Evlatlık veren misyoner dini bir kuruluş, çok etraflı tutanaklarında yazıları okuyunca şimdi rahatladım, diyordu genç kadın. Öz annesi hasta, sonra vefat etmiş ve çocuk yurda teslim edilmiş. Bavyera eyaletinde bir aileye evlatlık veriliyor. Ailede hayatı, çocukluğu prensesler gibi geçiyor. Fakat Hintli görünüşüyle okulda ve çevresinde ayrımcılığa uğruyor.
Daima stres altında çocukluk ve okul hayatı geçiyor. Anne, babamdan övgü almalıydım. Öteki arkadaşlarımdan çok daha iyi olursam, iyi not alabilirim. Neticede çok yönlü yetişiyor. Oyunculukta oldukça tanınmış ve başarılı. Buna rağmen bir yanını hep noksan hissediyor.
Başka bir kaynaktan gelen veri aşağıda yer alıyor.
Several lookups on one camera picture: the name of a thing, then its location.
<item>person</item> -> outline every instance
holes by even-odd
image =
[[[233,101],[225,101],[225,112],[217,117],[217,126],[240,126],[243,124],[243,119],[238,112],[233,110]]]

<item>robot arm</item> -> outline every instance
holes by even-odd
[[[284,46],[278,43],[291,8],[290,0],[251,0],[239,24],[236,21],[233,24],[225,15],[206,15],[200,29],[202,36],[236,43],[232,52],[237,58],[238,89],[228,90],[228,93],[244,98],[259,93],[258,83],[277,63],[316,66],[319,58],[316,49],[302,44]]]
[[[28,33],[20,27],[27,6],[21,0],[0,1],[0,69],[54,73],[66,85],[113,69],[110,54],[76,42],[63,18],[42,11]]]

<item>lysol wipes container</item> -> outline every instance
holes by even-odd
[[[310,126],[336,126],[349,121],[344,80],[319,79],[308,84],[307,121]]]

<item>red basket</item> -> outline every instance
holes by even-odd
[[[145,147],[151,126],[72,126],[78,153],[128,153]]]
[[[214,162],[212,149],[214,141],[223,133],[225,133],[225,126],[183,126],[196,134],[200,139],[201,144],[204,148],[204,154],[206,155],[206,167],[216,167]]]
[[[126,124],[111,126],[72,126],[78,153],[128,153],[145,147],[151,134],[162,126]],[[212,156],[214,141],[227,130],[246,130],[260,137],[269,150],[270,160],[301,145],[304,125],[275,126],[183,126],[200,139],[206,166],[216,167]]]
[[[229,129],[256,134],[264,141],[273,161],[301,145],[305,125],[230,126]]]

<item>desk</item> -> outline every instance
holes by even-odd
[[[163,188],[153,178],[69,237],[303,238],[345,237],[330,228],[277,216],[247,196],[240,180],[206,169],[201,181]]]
Evlatlık verilen veya afet gibi nedenlerle travma yaşayan çocuklar, zamanında psikolojik tedavi, terapi almazlarsa gelecek kuşaklara etki ediyor. Mutsuz, üzgün, korkuların sebebini bilmeden yaşıyorlar ve onlar da sonraki nesillere yansıtıyorlar.
Berlinli besteci, müzisyen Marc Sinan’ın yazdığı biyografi romanı, Gleissendes Licht, Aydınlık Yayan Işık.
Romanın kahramanı Kaan 1915 yılında evlatlık verilen anneannesi ve dedesinin dramını yazıyor. Dedesi tarihi çok iyi hatırlıyor. Anneannesi küçük yaşta uyanınca yabancı bir yatakta, komşunun evinde uyanıyor. Anne ve babasının nerede olduğunu bilmiyor. Gelince beni bulamazlar diye pencere önünden ayrılmıyor. Hayal, meyal nasıl yurda verildiğini evlatlık verildiğini bu roman yazılırken hatırlamaya çalışıyor.
Yazmak ta bir terapidir. Torunu bu romanı bitirince rahatlıyor.
Marc Sinan 1976 yılında dünyaya geliyor. Annesi Türk-Ermeni ve  babası Alman. Anneannesi ve dedesi ile çok yakın, sıcak ilişkisi var. Her Yaz tatillerini Karadeniz Bölgesinde geçiriyorlar. Annesi Nur Hanım, babası Manfred Bey Almanya’da yaşıyor. 
Anneannesi Vahide Hanım ve dedesi Hüseyin Bey, Mustafa Kemal Atatürk zamanını çok olumlu anı olarak hatırlıyorlar. 
Hüzün, duygu dolu bu roman çok yankı getirdi. Okumaya çok davet alıyor.
Özlem Sarıkaya’nın moderatörlüğünü yaptığı, Bavyera televizyonu BR-PUZZLE yayınında romandan haberim oldu.
Afet bölgesinde kimsesiz kalan çocukların hakkını vermek şarttır. Bu durumda evlatlık verme, durumu belgelerle iyi yazılmalıdır. Çünkü ileride aslını, geldiği yeri ve akrabalarını aramak ihtiyacı duyacaktır. O kapıyı açık bırakmakta fayda var.
Yazar Türkçe adı ve görünümü Türk-Ermeni geçmişi nedeniyle Almanya’da ayrımcılığa uğruyor. Aynı şekilde Ermeni olması nedeniyle anneannesi ve dolayısıyla ailesi Türkiye’de ayrımcılığa uğruyor, hor görülüyor. Bu nedenle her iki ülkede çoğunluk toplumu mutlaka böyle kitapları okumalıdır.
Romanın tamamında besteci, gitarist olan yazarın müziği ve ritmi hâkim. Harflerle müzik şeklinde tanımlamak gerekir.
Kitabı zevkle okudum, okurken Türkiye ve Almanya arasında adeta seyahat ediyor okur. Tekrar okumayı arzu ediyorum, o halde çok güzel bir kitap. Müzik ve tarih birlikte şahane işlenişi var.
Almanya’da çocuk ve torunlarımız çok etraflı derin duygulu, verimli Almanca kitaplar yazıyorlar. Türkçe’de bizim, Almanca’da bizim diyerek desteklemeliyiz. 
Çok yakında romanın film yapılacağını duyarız, herhalde. Kızgınlık, öfke ve intikam yerine affetme sanatı izah ediliyor.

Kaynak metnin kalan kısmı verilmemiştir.